Alcuni oppositori a questa scoperta tutta italiana stanno tentando addiritura di negare l’esistenza stessa della Ccsvi come patologia, quasi a voler dimostrare che il prof. Zamboni e i suoi colleghi vascolari la Ccsvi se la sono “sognata di notte”.
Ciò in parte è avvenuto anche di recente durante il convegno di Monaco di Baviera dei radiologi interventisti e cardiovascolari europei.
In merito è molto utile leggere anche una recente lettera, pubblicata sulla prestigiosa rivista “Journal of Neurololgy, Neurosurgery & Psychiatry” nell’aprile di quest’anno e completamente ignorata dai media del settore, da parte di un gruppo di ricercatori dell’Istituto Spallanzani di Roma guidati dall’anatomopatologo dr. Andrea Baiocchini ed intitolata “Stenosi anatomica delle vene giugulari interne: una prova a favore dell’insufficienza venosa cronica cerebro spinale?”.
Gli autori hanno riferito di aver eseguito un esame completo “post-mortem” in due pazienti con sclerosi multipla, decedute per cause differenti.

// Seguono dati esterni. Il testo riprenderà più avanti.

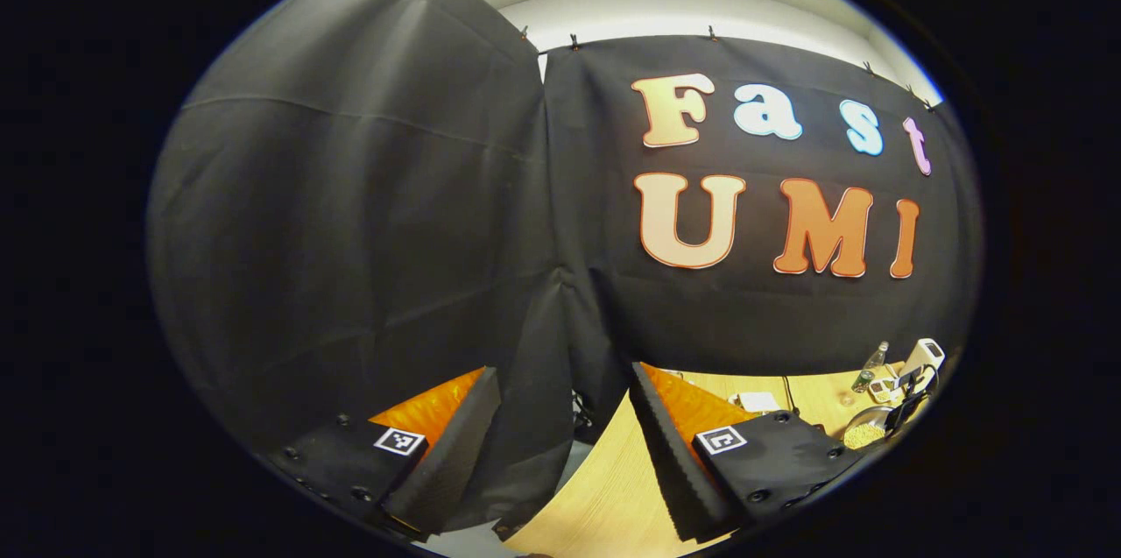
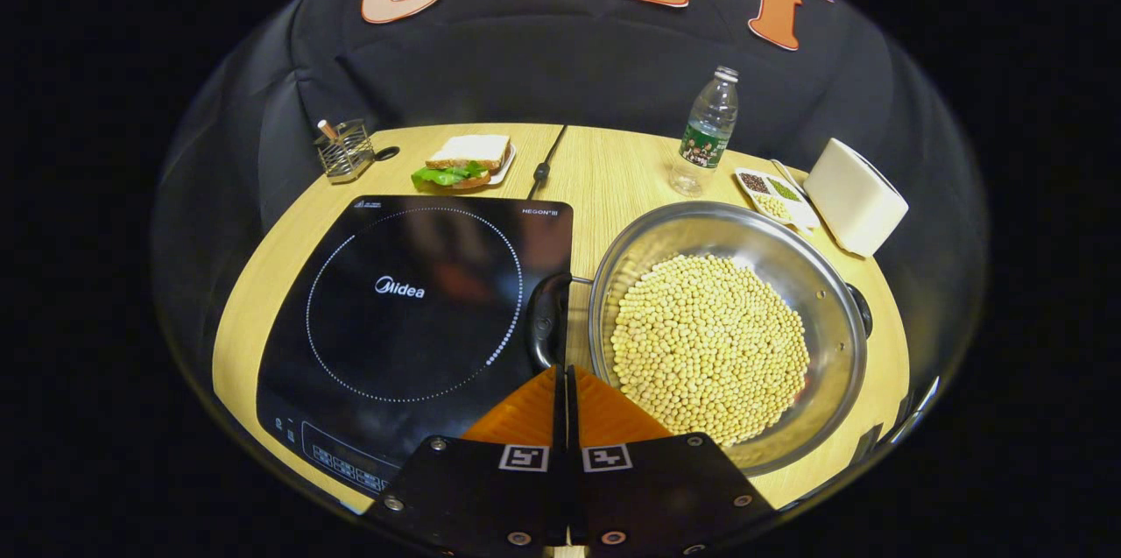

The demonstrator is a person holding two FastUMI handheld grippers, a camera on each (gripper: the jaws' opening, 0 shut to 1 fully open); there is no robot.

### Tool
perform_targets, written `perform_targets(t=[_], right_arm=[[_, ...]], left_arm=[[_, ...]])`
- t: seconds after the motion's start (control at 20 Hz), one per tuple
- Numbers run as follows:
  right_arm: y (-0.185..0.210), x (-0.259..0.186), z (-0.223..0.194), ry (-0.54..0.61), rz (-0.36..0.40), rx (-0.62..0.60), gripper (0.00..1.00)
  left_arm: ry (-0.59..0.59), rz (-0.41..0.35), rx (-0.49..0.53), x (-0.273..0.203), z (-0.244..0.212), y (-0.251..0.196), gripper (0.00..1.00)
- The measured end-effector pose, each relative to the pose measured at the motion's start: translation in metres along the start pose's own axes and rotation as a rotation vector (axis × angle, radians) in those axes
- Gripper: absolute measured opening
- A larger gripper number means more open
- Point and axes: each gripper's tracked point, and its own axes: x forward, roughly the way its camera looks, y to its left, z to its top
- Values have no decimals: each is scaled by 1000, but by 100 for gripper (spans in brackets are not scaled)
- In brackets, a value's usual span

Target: First push the handle of the pot to place it horizontally, then grasp the pot with both hands and set it on the induction cooktop.

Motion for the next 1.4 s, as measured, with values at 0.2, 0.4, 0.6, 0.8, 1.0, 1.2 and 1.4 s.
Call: perform_targets(t=[0.2,0.4,0.6,0.8,1.0,1.2,1.4], right_arm=[[-2,2,1,-3,-29,15,0],[-3,-8,10,-31,-8,66,0],[-25,-20,29,-66,34,127,0],[-90,-21,45,-94,26,159,0],[-161,-19,51,-112,0,205,0],[-216,-12,50,-118,-20,226,0],[-260,-7,46,-114,-32,230,1]], left_arm=[[15,-70,0,13,-5,-15,97],[4,-138,4,25,2,-44,97],[7,-185,-17,28,-1,-97,97],[46,-241,-48,26,-21,-177,97],[115,-301,-82,19,-50,-258,97],[192,-363,-103,13,-81,-332,98],[285,-440,-118,6,-116,-401,98]])
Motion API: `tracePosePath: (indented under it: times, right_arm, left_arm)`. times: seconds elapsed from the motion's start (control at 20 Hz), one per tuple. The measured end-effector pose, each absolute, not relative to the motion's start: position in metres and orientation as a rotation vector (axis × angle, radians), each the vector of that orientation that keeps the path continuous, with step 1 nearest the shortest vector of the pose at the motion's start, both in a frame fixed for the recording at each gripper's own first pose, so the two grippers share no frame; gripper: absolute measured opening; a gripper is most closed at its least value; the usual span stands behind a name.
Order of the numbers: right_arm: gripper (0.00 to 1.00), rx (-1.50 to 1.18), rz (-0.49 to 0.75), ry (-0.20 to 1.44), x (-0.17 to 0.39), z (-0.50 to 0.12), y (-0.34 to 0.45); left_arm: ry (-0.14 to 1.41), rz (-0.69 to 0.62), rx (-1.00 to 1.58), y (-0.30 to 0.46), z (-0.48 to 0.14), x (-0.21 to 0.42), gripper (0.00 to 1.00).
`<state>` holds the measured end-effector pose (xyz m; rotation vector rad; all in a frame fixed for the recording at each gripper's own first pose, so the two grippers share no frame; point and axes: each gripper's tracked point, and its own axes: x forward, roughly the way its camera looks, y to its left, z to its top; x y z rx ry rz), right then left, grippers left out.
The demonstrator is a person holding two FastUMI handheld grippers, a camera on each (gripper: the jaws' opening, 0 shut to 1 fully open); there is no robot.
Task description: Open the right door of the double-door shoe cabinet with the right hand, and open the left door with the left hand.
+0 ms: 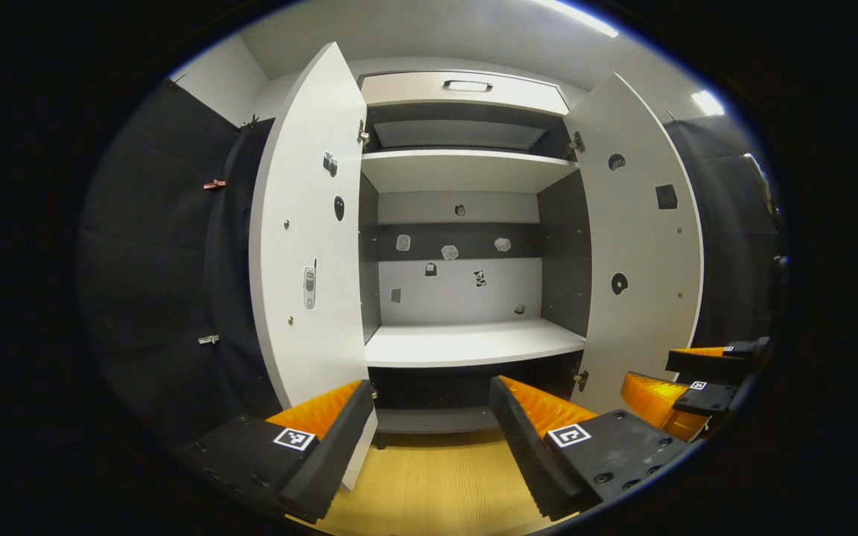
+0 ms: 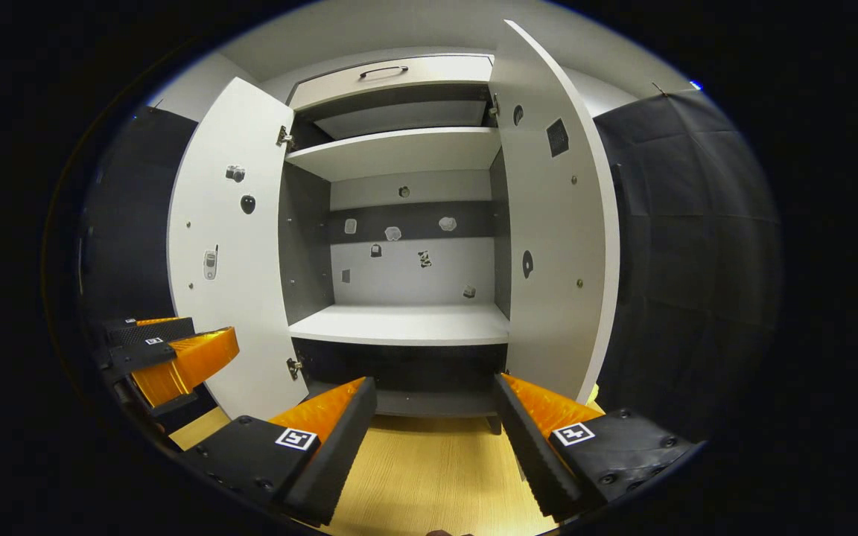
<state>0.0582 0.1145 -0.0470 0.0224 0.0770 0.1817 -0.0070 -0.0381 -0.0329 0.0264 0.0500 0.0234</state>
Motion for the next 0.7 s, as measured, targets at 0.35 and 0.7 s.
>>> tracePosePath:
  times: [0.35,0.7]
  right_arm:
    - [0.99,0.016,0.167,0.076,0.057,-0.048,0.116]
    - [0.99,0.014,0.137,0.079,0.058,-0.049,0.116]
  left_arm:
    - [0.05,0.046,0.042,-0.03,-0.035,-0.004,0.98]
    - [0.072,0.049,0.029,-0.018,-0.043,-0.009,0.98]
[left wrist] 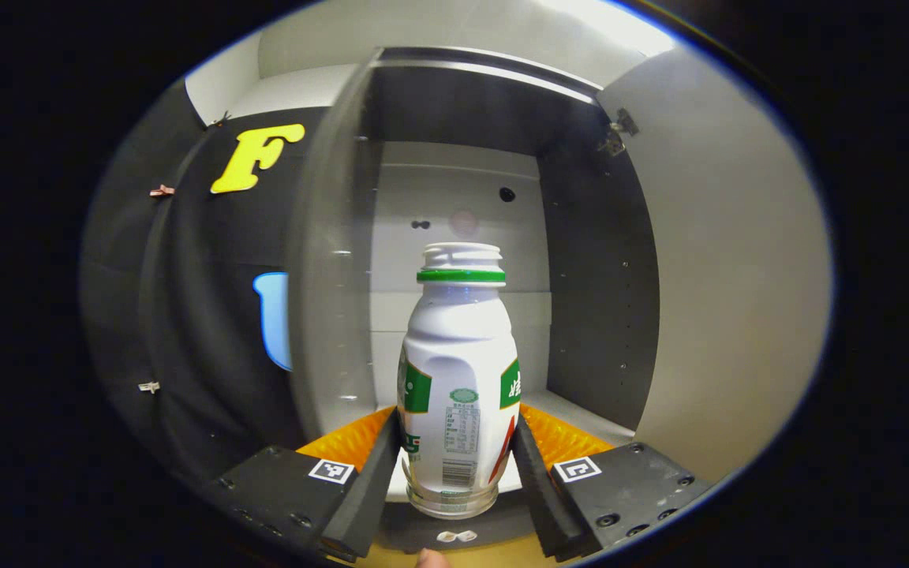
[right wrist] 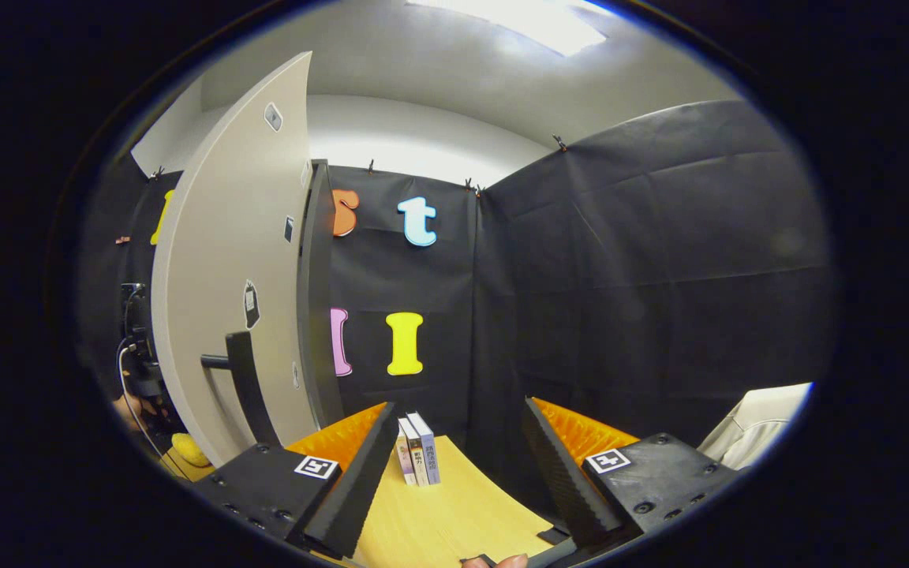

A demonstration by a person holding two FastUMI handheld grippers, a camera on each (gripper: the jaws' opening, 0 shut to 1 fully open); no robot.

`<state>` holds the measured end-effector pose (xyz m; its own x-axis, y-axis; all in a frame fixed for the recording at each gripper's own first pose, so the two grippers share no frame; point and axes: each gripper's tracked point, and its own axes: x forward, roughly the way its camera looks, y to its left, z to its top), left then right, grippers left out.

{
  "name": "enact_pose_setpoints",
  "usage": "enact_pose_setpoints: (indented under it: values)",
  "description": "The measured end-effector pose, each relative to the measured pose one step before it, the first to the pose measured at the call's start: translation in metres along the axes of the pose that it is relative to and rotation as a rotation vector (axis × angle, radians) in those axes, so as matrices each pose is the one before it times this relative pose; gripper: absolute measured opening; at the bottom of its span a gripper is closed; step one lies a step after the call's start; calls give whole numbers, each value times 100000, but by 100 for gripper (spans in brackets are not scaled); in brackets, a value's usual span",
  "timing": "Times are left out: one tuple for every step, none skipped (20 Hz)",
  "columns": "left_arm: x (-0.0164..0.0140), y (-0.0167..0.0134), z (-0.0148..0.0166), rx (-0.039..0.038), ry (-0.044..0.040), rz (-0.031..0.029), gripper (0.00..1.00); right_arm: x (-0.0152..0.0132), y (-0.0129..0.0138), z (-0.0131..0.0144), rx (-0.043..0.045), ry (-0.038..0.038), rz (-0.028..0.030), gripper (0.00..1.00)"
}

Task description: Open the cabinet door with the right hand, grasp the bottle in the cabinet with the left hand and place it on the coaster, then close the cabinet door with the right hand.

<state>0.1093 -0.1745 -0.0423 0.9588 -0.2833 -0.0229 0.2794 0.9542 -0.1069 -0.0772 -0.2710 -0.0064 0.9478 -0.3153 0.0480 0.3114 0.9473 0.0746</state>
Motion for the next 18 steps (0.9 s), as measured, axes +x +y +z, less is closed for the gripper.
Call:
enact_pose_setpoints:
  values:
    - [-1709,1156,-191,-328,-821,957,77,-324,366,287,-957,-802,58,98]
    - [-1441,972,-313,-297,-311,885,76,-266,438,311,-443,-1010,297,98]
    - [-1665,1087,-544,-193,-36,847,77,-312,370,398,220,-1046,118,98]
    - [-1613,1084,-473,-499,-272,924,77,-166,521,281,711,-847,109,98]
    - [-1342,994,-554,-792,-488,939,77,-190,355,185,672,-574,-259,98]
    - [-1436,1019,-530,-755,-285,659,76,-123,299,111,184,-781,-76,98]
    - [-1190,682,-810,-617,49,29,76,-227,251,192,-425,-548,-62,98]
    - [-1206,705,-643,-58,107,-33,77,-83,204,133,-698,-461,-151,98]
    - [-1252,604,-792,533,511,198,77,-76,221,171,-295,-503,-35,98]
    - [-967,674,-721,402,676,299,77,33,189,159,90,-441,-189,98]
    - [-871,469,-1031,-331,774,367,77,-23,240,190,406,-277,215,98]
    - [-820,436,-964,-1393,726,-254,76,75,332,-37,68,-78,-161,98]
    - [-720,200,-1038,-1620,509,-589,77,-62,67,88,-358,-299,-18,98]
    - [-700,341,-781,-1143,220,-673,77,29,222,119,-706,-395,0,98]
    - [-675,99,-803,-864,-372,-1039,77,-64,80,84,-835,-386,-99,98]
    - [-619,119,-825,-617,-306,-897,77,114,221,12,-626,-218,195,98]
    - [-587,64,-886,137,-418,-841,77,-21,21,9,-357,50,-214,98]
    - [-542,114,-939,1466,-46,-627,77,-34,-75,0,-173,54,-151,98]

La prima paziente, una donna di 74 anni, era stata ricoverata per una malattia respiratoria acuta ed è morta a causa di una polmonite batterica, mentre l’altra, una donna di 35 anni, è morta a causa di una meningite virale complicata da una trombosi alla vena giugulare interna come dimostrato dalla venografia con risonanza magnetica.
L’esame post-mortem ha dimostrato in entrambe le pazienti una marcata stenosi della vena giugulare interna di sinistra. Il rallentamento del flusso venoso, causato dalla stenosi, ha predisposto ad una trombosi della vena giugulare, dimostrato istologicamente nel secondo caso.
I ricercatori hanno così potuto dimostrare la presenza di alterazioni anatomiche nelle vene del collo con un drenaggio venoso alterato dal sistema nervoso centrale in due pazienti con sclerosi multipla, che sono morte per altre cause.
Gli autori scrivono infine di non conoscere le esatte implicazioni con la sclerosi multipla, ma a loro avviso non vi è dubbio che questo campo meriti uno studio più ampio.
Il dibattito sulla Ccsvi nella Sm dunque continua, ma sembra davvero che questa teoria abbia più di un fondamento.